§ ASSIGNMENT
An exact repetition of all the entries that follow is required.

=== Section Start ===

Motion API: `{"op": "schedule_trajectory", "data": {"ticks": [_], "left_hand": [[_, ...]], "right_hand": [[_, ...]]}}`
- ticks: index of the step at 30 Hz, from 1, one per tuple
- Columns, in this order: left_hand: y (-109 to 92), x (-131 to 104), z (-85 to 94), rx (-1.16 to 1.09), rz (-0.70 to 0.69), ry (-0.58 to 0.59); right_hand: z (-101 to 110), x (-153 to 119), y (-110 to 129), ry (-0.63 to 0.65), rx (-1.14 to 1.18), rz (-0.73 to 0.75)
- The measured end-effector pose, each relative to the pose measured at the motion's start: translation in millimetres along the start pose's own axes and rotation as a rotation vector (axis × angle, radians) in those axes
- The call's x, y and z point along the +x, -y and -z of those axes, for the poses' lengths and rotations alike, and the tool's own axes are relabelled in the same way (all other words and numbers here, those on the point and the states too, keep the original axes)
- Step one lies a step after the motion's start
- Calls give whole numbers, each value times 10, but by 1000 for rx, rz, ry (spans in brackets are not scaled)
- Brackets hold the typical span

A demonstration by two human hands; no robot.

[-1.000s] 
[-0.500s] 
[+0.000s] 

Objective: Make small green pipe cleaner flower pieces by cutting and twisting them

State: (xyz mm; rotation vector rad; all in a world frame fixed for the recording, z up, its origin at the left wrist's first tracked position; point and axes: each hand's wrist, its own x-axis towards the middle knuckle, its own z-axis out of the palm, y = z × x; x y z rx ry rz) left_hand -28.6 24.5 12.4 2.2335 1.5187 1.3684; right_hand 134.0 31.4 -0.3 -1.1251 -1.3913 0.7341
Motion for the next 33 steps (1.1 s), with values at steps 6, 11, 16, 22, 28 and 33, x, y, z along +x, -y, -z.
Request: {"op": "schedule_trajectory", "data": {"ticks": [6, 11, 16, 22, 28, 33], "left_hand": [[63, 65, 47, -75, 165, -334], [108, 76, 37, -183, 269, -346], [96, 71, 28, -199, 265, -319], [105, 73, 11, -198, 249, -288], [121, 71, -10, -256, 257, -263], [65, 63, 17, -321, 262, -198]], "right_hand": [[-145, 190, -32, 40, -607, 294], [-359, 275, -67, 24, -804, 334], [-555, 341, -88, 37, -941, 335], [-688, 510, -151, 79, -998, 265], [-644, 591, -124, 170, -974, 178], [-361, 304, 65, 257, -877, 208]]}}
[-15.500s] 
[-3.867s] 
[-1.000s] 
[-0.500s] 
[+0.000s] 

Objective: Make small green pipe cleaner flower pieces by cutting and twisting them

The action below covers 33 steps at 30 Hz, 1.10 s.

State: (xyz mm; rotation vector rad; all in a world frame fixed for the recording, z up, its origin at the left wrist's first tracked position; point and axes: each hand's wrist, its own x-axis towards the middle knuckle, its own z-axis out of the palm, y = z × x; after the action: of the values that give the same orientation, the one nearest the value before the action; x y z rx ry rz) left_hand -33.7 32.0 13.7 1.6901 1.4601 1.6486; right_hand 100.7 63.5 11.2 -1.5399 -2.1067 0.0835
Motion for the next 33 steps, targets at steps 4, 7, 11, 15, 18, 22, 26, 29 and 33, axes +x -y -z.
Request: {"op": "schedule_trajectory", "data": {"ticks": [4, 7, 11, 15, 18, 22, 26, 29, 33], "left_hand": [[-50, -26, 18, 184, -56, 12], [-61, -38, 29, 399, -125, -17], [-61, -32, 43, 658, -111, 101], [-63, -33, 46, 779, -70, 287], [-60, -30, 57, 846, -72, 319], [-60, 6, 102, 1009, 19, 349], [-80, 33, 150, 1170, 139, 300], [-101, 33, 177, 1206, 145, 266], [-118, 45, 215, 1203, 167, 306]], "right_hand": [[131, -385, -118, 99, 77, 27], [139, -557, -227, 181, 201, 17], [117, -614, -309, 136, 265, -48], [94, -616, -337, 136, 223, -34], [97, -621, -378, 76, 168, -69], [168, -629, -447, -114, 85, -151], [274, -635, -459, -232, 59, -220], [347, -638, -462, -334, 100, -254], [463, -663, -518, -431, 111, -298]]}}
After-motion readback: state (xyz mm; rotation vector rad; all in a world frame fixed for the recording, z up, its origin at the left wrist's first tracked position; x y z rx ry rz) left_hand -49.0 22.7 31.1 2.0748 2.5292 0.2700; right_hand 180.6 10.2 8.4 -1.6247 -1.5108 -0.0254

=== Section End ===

§ RESULT
Motion API: `{"op": "schedule_trajectory", "data": {"ticks": [_], "left_hand": [[_, ...]], "right_hand": [[_, ...]]}}`
- ticks: index of the step at 30 Hz, from 1, one per tuple
- Columns, in this order: left_hand: y (-109 to 92), x (-131 to 104), z (-85 to 94), rx (-1.16 to 1.09), rz (-0.70 to 0.69), ry (-0.58 to 0.59); right_hand: z (-101 to 110), x (-153 to 119), y (-110 to 129), ry (-0.63 to 0.65), rx (-1.14 to 1.18), rz (-0.73 to 0.75)
- The measured end-effector pose, each relative to the pose measured at the motion's start: translation in millimetres along the start pose's own axes and rotation as a rotation vector (axis × angle, radians) in those axes
- The call's x, y and z point along the +x, -y and -z of those axes, for the poses' lengths and rotations alike, and the tool's own axes are relabelled in the same way (all other words and numbers here, those on the point and the states too, keep the original axes)
- Step one lies a step after the motion's start
- Calls give whole numbers, each value times 10, but by 1000 for rx, rz, ry (spans in brackets are not scaled)
- Brackets hold the typical span

A demonstration by two human hands; no robot.

[-1.000s] 
[-0.500s] 
[+0.000s] 

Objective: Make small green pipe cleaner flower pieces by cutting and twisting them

State: (xyz mm; rotation vector rad; all in a world frame fixed for the recording, z up, its origin at the left wrist's first tracked position; point and axes: each hand's wrist, its own x-axis towards the middle knuckle, its own z-axis out of the palm, y = z × x; x y z rx ry rz) left_hand -28.6 24.5 12.4 2.2335 1.5187 1.3684; right_hand 134.0 31.4 -0.3 -1.1251 -1.3913 0.7341
Motion for the next 33 steps (1.1 s), with values at steps 6, 11, 16, 22, 28 and 33, x, y, z along +x, -y, -z.
Request: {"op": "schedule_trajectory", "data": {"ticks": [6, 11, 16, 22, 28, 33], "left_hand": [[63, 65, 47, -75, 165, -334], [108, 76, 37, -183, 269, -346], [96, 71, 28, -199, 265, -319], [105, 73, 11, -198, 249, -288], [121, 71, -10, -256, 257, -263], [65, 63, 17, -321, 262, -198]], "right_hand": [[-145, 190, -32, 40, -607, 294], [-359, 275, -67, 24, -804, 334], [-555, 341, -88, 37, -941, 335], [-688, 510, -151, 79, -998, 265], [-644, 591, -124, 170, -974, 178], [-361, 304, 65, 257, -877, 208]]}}
[-15.500s] 
[-3.867s] 
[-1.000s] 
[-0.500s] 
[+0.000s] 

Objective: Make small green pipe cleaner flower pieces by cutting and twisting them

The action below covers 33 steps at 30 Hz, 1.10 s.

State: (xyz mm; rotation vector rad; all in a world frame fixed for the recording, z up, its origin at the left wrist's first tracked position; point and axes: each hand's wrist, its own x-axis towards the middle knuckle, its own z-axis out of the palm, y = z × x; after the action: of the values that give the same orientation, the one nearest the value before the action; x y z rx ry rz) left_hand -33.7 32.0 13.7 1.6901 1.4601 1.6486; right_hand 100.7 63.5 11.2 -1.5399 -2.1067 0.0835
Motion for the next 33 steps, targets at steps 4, 7, 11, 15, 18, 22, 26, 29 and 33, axes +x -y -z.
Request: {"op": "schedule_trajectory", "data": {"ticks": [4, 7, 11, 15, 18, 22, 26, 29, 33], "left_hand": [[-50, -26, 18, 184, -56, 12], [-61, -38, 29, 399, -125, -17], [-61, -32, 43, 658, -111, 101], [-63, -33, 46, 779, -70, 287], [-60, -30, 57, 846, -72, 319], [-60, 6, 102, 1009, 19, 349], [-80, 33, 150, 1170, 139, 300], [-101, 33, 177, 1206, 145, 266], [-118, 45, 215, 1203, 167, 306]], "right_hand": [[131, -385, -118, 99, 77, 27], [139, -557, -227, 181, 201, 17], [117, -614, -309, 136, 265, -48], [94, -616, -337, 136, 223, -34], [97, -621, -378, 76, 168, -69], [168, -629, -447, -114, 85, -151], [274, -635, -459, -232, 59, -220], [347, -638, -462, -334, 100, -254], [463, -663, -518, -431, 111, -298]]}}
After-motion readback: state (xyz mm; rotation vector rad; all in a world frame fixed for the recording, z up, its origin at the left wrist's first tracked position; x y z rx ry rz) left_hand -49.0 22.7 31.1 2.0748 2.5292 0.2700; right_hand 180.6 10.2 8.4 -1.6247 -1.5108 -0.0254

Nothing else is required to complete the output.